Defines the per-thread upper bound on how long a request can run before recovery is triggered. This is a process-level fail-safe for recovering from requests that block indefinitely; it is not a per-request SLA mechanism. Defaults to 0, meaning the timeout is disabled.

The actual fire point scales with the configured threads value by natural log:

T_fire = request-timeout * (1 + ln(threads))

At threads=1 this collapses to request-timeout. At threads=10 it is ~3.3x; at threads=25 it is ~4.2x. The intent is to grant proportionally more patience as parallel capacity grows (a wedge in 1-of-10 threads costs less than a wedge in 1-of-1) without letting the threshold run away the way a linear scaling would. Each thread is judged independently against this threshold; multiple wedged threads are detected on the same schedule a single wedge would be.

What happens at the fire point depends only on interrupt-timeout. With interrupt-timeout=0 (the default), mod_wsgi skips injection and transitions directly into graceful-timeout, then shutdown-timeout. With interrupt-timeout set to a non-zero value, mod_wsgi first attempts to interrupt only the offending thread by injecting a mod_wsgi.RequestTimeout exception; if that succeeds the process keeps running, and if it fails the same graceful-timeout / shutdown-timeout chain takes over. See interrupt-timeout for the details of injection-based recovery.

Sizing guidance: set request-timeout a few times above the p99 of normal request duration — enough that steady-state traffic never trips it. The natural-log scaling already provides headroom for higher thread counts; do not pad the value further to compensate. For user-visible per-request deadlines (as distinct from a fail-safe) prefer application-level timeouts, such as HTTP client and database statement timeouts inside the request handler itself.

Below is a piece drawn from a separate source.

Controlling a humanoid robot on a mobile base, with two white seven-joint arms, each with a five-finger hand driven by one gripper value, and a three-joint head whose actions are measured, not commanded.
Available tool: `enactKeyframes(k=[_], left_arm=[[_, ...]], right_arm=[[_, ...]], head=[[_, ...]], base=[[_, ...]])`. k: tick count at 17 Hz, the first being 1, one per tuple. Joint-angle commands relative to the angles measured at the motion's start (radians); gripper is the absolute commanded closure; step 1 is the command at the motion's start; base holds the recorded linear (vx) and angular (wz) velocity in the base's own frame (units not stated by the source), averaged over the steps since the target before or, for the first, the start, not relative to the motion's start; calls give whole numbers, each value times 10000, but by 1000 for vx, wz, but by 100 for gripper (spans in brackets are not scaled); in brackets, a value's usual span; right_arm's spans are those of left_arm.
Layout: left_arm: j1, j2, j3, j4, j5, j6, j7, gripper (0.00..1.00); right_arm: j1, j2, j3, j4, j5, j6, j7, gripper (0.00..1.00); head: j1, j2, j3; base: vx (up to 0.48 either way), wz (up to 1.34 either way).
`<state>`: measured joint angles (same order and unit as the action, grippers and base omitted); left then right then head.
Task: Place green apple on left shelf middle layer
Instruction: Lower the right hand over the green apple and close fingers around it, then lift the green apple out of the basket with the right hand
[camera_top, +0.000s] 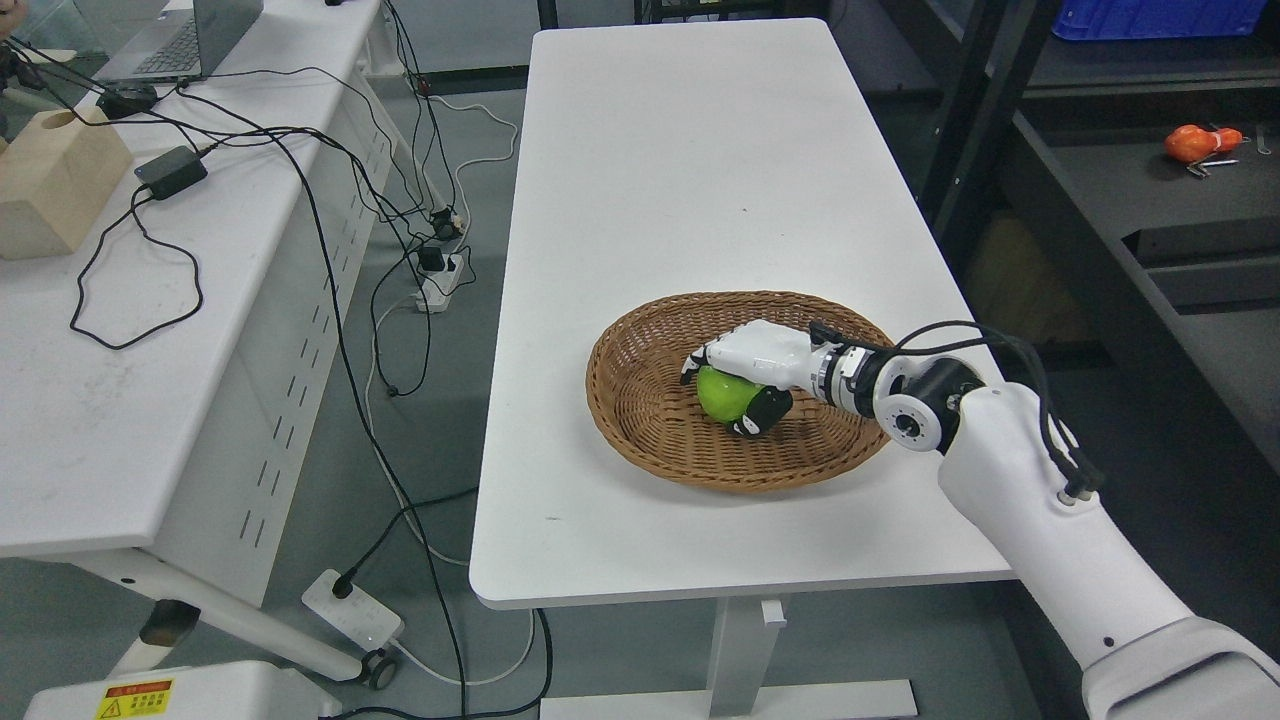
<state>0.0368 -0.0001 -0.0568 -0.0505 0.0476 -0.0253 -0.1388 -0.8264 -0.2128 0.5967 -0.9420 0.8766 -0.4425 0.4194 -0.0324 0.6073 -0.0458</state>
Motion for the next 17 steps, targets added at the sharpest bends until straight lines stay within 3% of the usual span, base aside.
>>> enactKeyframes(k=[1, 2, 3, 4, 8, 10, 11, 12, 14, 17], left_arm=[[0, 175, 0, -2, 0, -8, -8, 0], [0, 175, 0, -2, 0, -8, -8, 0], [0, 175, 0, -2, 0, -8, -8, 0], [0, 175, 0, -2, 0, -8, -8, 0], [0, 175, 0, -2, 0, 7, 8, 0], [0, 175, 0, -2, 0, 7, 8, 0], [0, 175, 0, -2, 0, 7, -7, 0], [0, 175, 0, -2, 0, 7, -8, 0], [0, 175, 0, -2, 0, -8, -8, 0], [0, 175, 0, -2, 0, 7, -8, 0]], right_arm=[[-5, 73, -214, 677, -22, -222, 25, 56], [-5, -4, -306, 661, -37, -344, 25, 69], [-5, -111, -687, 600, -204, -452, 86, 94], [-5, -188, -1085, 600, -403, -468, 132, 98], [392, -984, -3200, -929, -1124, -453, -36, 100], [821, -1002, -4655, -1560, -1234, -346, -447, 100], [1112, -956, -5316, -1928, -1234, -194, -1012, 100], [1601, -910, -5900, -2675, -1234, 597, -2127, 100], [2705, -1001, -6181, -4027, -1234, 1662, -4412, 100], [4041, -528, -7207, -5318, -1280, 2382, -5466, 100]], head=[[0, 0, 0], [0, 0, 0], [0, 0, 0], [0, 0, 0], [0, 0, 0], [0, 0, 0], [0, 0, 0], [0, 0, 0], [0, 0, 0], [0, 0, 0]], base=[[0, 0], [0, 0], [0, 0], [0, 0], [0, 0], [0, 0], [0, 0], [0, 0], [0, 0], [0, 0]])
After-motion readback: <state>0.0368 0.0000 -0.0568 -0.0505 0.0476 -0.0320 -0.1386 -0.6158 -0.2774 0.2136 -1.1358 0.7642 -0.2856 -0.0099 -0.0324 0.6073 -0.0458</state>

Note that when a process is restarted due to a request timeout, if the Apache LogLevel is set to info or higher, or wsgi:info applied for LogLevel, messages will be logged to the Apache error log file giving the Python stack trace for the offending request handler thread so you can work out where the request is blocking.

The stack-trace dump is skipped when WSGIFreeThreading is active for the process. Walking interpreter thread frames relies on the GIL to keep those frames stable while they are being read, and that guarantee is gone when free-threading is active.

See also deadlock-timeout for handling cases where a Python C extension wedges the GIL — the injection mechanism cannot recover those, but deadlock-timeout will detect the wedge and restart the process.

interrupt-timeout=sss

When non-zero, attempts to interrupt only the wedged thread when request-timeout fires by injecting a mod_wsgi.RequestTimeout exception, rather than immediately escalating to a process restart. Defines the grace window in seconds for the injected exception to land and the request to unwind. Defaults to 0 (disabled).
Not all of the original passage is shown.